* **About this task**
Copy the records out again in full, keeping them identical.

* **Listed entries**

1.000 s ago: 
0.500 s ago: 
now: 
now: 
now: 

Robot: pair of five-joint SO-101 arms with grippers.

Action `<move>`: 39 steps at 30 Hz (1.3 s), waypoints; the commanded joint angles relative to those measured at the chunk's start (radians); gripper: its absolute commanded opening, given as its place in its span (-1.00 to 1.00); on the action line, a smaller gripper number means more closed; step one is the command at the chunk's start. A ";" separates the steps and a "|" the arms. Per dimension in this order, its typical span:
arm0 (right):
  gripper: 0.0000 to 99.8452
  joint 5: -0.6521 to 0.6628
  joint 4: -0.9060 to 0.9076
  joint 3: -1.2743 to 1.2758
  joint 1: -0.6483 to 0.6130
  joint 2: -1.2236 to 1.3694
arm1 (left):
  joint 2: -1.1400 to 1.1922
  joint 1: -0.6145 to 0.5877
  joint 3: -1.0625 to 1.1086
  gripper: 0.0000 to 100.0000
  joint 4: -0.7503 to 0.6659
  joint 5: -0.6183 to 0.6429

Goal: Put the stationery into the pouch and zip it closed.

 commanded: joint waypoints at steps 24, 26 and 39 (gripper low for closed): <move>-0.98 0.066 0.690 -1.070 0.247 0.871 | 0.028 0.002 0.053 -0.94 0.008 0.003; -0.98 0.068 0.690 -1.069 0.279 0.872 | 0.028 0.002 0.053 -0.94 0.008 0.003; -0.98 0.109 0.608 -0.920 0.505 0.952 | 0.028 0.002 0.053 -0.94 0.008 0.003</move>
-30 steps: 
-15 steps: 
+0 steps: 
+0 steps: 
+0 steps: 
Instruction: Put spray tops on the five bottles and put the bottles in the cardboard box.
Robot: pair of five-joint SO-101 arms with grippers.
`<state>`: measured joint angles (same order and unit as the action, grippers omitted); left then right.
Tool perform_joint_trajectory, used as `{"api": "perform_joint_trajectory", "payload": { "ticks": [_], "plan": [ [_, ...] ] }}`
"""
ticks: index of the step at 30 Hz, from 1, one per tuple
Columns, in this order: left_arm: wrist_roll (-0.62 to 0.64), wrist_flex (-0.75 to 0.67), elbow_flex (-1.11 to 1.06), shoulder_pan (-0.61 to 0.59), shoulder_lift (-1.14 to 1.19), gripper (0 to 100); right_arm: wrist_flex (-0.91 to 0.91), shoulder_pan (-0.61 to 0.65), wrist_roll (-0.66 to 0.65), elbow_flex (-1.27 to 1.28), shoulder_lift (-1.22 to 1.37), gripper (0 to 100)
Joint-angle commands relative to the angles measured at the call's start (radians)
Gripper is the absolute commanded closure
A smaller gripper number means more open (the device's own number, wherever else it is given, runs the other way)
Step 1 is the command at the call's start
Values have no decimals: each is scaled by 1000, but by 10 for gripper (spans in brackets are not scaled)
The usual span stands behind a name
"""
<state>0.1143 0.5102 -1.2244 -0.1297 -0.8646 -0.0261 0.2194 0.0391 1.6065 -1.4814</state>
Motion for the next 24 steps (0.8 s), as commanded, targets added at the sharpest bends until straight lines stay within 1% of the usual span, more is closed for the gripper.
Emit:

* **Your response**
1.000 s ago: 
0.500 s ago: 
now: 
now: 
now: 

Robot: pair of five-joint SO-101 arms with grippers.

Action `<move>`: 39 steps at 30 Hz (1.3 s), waypoints; the commanded joint angles relative to those measured at the chunk's start (radians); gripper: its absolute commanded opening, given as its place in its span (-1.00 to 1.00); on the action line, a smaller gripper number means more closed; step one is the command at the chunk's start. A ";" separates the steps and a "|" the arms. Per dimension in this order, its typical span:
arm0 (right):
  gripper: 0.0000 to 99.8452
  joint 5: -0.6521 to 0.6628
  joint 4: -0.9060 to 0.9076
  joint 3: -1.2743 to 1.2758
  joint 1: -0.6483 to 0.6130
  joint 2: -1.2236 to 1.3694
arm1 (left):
  joint 2: -1.1400 to 1.1922
  joint 1: -0.6145 to 0.5877
  joint 3: -1.0625 to 1.1086
  gripper: 0.0000 to 100.0000
  joint 4: -0.7503 to 0.6659
  joint 5: -0.6183 to 0.6429

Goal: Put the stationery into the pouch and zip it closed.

 commanded: joint waypoints at steps 24, 26 and 39 (gripper low for closed): <move>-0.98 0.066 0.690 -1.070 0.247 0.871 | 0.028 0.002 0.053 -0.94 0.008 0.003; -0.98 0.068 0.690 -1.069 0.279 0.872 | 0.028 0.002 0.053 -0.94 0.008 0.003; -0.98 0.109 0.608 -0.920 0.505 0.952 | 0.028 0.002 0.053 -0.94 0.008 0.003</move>
-30 steps: 
-15 steps: 
+0 steps: 
+0 steps: 
+0 steps: 
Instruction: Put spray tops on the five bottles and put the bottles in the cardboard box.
Robot: pair of five-joint SO-101 arms with grippers.
`<state>`: measured joint angles (same order and unit as the action, grippers omitted); left then right.
Tool perform_joint_trajectory, used as `{"api": "perform_joint_trajectory", "payload": { "ticks": [_], "plan": [ [_, ...] ] }}`
"""
ticks: index of the step at 30 Hz, from 1, one per tuple
Columns, in this order: left_arm: wrist_roll (-0.62 to 0.64), wrist_flex (-0.75 to 0.67), elbow_flex (-1.11 to 1.06), shoulder_pan (-0.61 to 0.59), shoulder_lift (-1.14 to 1.19), gripper (0 to 100); right_arm: wrist_flex (-0.91 to 0.91), shoulder_pan (-0.61 to 0.65), wrist_roll (-0.66 to 0.65), elbow_flex (-1.27 to 1.28), shoulder_lift (-1.22 to 1.37), gripper (0 to 100)
Joint-angle commands relative to the angles measured at the call's start (radians)
Gripper is the absolute commanded closure
A smaller gripper number means more open (the device's own number, wherever else it is given, runs the other way)
Step 1 is the command at the call's start
Values have no decimals: each is scaled by 1000, but by 10 for gripper (spans in brackets are not scaled)
The usual span stands behind a name
"""
<state>0.1143 0.5102 -1.2244 -0.1297 -0.8646 -0.0261 0.2194 0.0391 1.6065 -1.4814</state>
Motion for the next 24 steps (0.8 s), as commanded, targets added at the sharpest bends until straight lines stay within 1% of the usual span, more is closed for the gripper.
Emit:

This exercise is now finished.